Lyford emphasizes that while the Mars Rover work may be special, it is typical of the work flowing through FCG on any given day.
An Aggressive IMTS Strategy
A tour of FCG is a condensed visit through the IMTS Technology Sectors, with technology from the Gear Generation, Abrasive Machining, Quality Assurance, Metal Removal, and Machine Components/Cleaning Sectors well represented.
Core equipment at FCG includes four gear shaping systems from Gleason, gear hobbers from Mitsubishi, grinding systems from Kellenberger and Usach (both Hardinge brands), gear profile grinding machines from KAPP NILES, vertical honing systems from Sunnen, gear measuring and grinding equipment from Klingelnberg/ HÃ–FLER, a bridge-type CMM from Zeiss, optical comparators from Keyence and automated aqueous cleaning systems from Jenfab.
Our strategy at Forest City Gear is to stay ahead of our competition on the technology curve,” says Lyford. “As designs change and as designers become more sophisticated, requirements become more difficult. You cannot play catch-up, especially because our company adds value through problem-solving and design-for-manufacturability improvements.”
To stay ahead of the competition, FCG reinvests an almost unheard of amount in its technology and people, averaging 10 to 25% of gross sales (and up to 40% historically). As proof the company's strategy works, FCG operates with a scrap rate of 2.2% of sales – and any scrap rate of less than 5% approaches what many would consider a clean, world-class operation. Planned production yield (set-up loss) is even included in this calculation, making that 2.2% even more impressive.

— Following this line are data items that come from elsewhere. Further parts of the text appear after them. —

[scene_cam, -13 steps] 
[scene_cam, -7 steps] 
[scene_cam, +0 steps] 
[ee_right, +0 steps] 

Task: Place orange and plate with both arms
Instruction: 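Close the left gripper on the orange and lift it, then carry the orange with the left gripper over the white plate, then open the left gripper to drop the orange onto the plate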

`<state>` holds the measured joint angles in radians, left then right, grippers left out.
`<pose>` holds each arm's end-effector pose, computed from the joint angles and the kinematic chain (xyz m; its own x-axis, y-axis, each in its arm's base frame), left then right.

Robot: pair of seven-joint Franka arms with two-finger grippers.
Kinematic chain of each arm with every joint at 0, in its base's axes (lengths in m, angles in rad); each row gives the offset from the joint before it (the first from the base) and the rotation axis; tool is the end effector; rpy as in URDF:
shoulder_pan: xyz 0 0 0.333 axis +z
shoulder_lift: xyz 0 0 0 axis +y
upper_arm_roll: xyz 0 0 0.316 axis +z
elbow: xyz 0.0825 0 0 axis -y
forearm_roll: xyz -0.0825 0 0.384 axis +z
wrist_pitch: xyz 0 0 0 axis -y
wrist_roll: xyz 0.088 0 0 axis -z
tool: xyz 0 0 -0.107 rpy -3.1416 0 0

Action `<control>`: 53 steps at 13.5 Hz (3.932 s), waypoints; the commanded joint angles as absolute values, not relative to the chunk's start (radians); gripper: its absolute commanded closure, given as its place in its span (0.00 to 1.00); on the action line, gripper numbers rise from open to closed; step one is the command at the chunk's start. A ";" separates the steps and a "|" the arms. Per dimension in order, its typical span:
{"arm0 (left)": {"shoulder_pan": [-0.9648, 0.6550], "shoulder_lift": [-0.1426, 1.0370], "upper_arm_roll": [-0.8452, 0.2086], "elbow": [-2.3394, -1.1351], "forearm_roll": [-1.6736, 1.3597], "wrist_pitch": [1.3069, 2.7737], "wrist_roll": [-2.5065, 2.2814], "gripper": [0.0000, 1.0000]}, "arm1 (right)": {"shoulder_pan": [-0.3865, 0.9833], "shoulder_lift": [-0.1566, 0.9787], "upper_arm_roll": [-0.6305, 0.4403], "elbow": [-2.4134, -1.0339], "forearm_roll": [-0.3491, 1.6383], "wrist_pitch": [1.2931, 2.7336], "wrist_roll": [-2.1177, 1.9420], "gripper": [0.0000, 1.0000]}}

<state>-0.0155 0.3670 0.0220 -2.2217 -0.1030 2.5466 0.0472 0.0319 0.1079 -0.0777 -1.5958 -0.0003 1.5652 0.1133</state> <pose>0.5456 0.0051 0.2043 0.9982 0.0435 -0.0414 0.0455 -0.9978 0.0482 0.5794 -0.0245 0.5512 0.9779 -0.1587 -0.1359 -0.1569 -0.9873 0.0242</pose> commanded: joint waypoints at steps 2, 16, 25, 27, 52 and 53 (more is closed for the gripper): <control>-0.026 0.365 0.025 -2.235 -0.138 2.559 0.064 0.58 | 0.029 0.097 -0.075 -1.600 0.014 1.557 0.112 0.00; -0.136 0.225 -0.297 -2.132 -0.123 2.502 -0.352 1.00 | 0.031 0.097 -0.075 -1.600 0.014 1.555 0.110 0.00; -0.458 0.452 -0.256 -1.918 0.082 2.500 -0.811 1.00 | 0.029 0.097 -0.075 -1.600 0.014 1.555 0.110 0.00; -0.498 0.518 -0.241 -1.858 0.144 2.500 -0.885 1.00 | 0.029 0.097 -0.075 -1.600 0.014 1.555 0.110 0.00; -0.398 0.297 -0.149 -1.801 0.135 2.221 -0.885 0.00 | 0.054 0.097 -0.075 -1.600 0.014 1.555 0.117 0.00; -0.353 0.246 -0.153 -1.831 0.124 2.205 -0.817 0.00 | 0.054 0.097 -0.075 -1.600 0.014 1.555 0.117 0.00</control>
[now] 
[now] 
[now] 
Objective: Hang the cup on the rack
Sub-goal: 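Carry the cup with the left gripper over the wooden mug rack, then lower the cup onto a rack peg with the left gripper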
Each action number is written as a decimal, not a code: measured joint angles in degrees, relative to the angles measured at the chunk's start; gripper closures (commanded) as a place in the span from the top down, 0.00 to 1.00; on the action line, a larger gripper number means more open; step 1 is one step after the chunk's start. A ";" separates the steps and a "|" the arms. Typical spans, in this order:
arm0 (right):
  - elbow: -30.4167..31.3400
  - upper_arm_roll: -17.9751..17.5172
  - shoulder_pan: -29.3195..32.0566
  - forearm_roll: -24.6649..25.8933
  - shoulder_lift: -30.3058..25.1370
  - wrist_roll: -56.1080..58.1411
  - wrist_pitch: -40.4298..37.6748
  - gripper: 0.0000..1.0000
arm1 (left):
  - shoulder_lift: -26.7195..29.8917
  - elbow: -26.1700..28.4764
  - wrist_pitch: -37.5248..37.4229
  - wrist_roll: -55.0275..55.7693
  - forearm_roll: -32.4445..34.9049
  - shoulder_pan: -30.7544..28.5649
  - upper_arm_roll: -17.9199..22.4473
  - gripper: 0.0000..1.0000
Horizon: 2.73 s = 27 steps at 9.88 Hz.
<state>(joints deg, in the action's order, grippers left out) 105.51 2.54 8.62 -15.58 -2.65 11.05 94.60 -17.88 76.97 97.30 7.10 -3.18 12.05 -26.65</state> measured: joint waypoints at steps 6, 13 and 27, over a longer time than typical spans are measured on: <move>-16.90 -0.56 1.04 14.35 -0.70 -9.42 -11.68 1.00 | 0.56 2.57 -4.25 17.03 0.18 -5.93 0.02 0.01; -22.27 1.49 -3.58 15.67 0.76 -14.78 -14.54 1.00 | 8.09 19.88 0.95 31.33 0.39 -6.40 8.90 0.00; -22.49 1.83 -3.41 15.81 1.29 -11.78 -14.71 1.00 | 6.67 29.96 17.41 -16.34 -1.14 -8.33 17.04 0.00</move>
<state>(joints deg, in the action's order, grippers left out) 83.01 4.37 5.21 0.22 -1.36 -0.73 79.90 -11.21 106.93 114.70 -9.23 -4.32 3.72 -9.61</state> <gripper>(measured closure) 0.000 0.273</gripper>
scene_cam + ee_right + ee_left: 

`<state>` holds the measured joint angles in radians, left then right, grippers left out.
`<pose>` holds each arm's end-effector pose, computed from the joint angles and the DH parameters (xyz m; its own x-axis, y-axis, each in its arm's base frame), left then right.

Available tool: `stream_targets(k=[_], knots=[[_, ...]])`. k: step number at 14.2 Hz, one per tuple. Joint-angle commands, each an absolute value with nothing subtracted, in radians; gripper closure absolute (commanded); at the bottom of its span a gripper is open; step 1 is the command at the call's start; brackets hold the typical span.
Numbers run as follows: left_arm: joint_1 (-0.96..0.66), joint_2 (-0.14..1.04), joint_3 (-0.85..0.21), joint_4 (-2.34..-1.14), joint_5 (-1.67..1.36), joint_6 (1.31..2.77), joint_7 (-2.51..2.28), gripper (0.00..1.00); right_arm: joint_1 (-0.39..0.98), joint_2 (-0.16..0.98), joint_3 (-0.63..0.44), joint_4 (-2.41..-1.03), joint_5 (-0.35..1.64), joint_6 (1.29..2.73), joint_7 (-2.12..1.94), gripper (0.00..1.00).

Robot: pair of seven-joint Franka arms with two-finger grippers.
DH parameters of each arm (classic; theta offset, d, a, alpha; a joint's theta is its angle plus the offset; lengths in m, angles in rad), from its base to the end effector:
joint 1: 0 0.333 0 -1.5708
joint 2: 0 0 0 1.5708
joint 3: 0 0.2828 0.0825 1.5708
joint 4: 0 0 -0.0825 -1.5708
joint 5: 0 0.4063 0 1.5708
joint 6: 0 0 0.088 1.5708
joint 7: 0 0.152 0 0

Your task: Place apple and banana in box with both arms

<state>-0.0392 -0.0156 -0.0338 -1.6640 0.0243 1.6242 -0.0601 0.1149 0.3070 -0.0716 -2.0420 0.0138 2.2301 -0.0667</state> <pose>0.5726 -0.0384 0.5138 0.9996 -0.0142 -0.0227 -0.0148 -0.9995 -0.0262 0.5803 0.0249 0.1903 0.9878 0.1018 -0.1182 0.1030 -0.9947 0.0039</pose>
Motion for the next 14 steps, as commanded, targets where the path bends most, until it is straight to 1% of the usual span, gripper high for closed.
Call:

IMTS is our go-to, one-stop shop to look at ways to keep our scrap rate low and improve our lead time,” says Lyford. “IMTS is a great place to find equipment where you can see technology that will allow you to combine two or three steps of your operation. It might be a capital outlay, but it reduces cost if you've lowered your lead time.”
As an example, he points out hobbing machines from Helios Gear Products (formerly Koepfer, equipped with automated load/unload capabilities, as well as an Okuma lathe equipped with a FANUC arm for automated load/unload. At IMTS, Lyford wants to understand how cobots could help automate running machines with an intermediate parts volume, learn how additive manufacturing could consolidate operations, and search for cylindrical OD/ID grinding systems with non-round capabilities in one machine.
Consolidation of operations is important because it allows you to reduce lead time and further leverage the efficiency of your human capital, says Lyford.
The cost savings on the back end will outweigh the upfront CapEx spend. You boost productivity without adding people, and that further drives you to further invest in technology. We find IMTS to be the perfect place to look for a solution such as that.